My interpretation of the line 'our mistake'; is more about taking responsibility on any and perhaps all levels and understanding the relevance (or irrelevance) of your actions no matter how involved or un-involved you think you are, and recognising what went wrong, appreciating the origin of the 'mistake'. Everyone always points fingers; we love scapegoats to explain away everything bad that happens to anyone. I think 'our mistake' is an attempt to step back from all the blame and just let your own choices reflect what you want the world to be like, even if what you see around you isn't reflecting those choices. Being true to yourself is the best course of action to stop these kind of travesties from continuing. And especially when it's not literally "your" individual mistake, you can still appreciate taking responsibility for your own actions (or lack of action) and for the reflections of various aspects of yourself that are occurring in society. At least.. we should be taking responsibility for ourselves like this..

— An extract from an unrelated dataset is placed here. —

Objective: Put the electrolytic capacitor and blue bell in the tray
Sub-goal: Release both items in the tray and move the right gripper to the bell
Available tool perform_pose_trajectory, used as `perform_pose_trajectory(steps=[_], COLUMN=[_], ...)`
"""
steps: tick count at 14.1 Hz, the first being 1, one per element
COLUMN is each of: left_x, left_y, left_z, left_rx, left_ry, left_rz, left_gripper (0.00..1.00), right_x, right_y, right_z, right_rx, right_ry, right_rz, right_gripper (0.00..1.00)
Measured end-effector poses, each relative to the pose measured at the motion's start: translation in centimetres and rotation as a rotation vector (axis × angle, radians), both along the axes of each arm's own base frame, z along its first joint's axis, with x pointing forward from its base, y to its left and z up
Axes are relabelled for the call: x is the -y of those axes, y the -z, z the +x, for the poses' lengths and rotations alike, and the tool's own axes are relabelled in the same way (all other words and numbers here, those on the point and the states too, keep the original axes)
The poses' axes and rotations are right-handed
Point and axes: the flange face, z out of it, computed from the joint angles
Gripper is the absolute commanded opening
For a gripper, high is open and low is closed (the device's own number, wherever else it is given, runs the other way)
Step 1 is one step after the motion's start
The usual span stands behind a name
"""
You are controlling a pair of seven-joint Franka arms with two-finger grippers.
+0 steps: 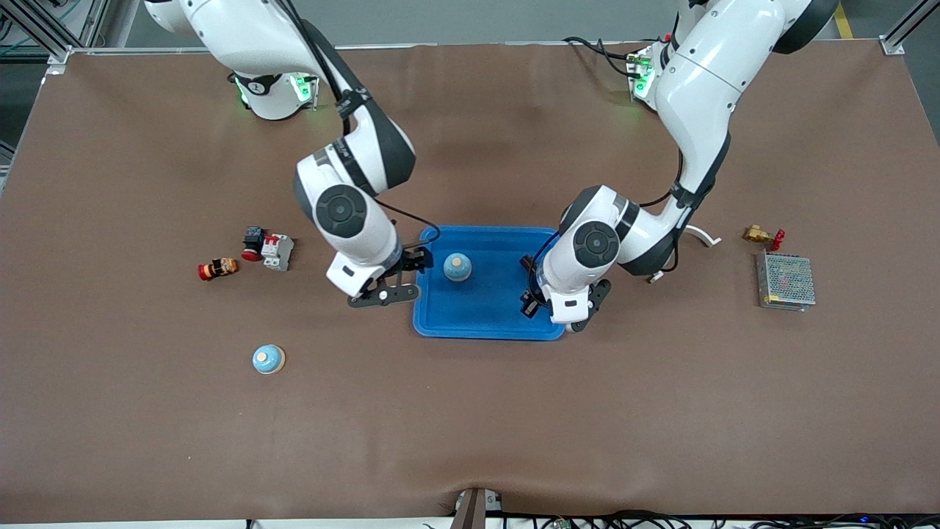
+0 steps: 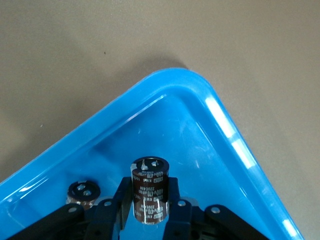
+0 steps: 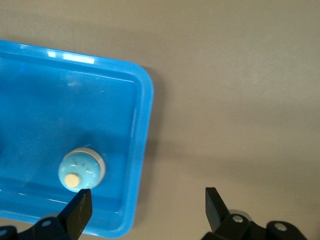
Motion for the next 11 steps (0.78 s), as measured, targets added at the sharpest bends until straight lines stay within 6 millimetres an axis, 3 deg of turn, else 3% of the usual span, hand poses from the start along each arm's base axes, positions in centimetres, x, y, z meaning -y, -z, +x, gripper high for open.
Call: perform_pose_trajectory(steps=[1, 2, 4, 9, 11], left_x=[0.0, 0.0, 0.0, -0.4, -0.5], left_y=[0.3, 0.6, 1.0, 0.8, -0.3], left_z=[0.2, 0.4, 0.7, 1.3, 2.1], left_rx=[-0.001, -0.002, -0.004, 0.003, 0.006], left_ry=[-0.003, -0.005, -0.008, -0.017, -0.022], left_rz=[-0.001, -0.003, -0.004, -0.002, 0.0], left_gripper=[0.1, 0.28, 1.0, 1.0, 1.0], right_x=[1.2, 2.4, 5.1, 13.5, 15.9], right_y=[-0.4, -0.8, -1.0, -1.0, -0.9], right_z=[0.6, 1.2, 2.4, 5.9, 6.6], right_rx=[-0.002, -0.004, -0.007, 0.004, 0.014], right_ry=[-0.023, -0.042, -0.084, -0.145, -0.173], right_rz=[0.002, 0.004, 0.009, 0.017, -0.023], right_gripper=[1.0, 1.0, 1.0, 1.0, 1.0])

We can separate it from ourselves and pretend like it's nothing to do with us, but that's just playing the blame game again. Instead or taking responsibility. You might think YOU don't need to take responsibility, but is someone else gonna willingly take that blame first? No. But if EVERYone took responsibility for themselves and understood why they make the choices that they do, and how that effects themselves and the world around them. Then we wouldn't find the need to blame anyone for anything.
Might be a bit of a loaded interpretation. But my gut tells me that a line about generalising humanity as making a collective mistake, would have to come from a similar perspective. So that's how I comfortably interpret that line through my own belief systems.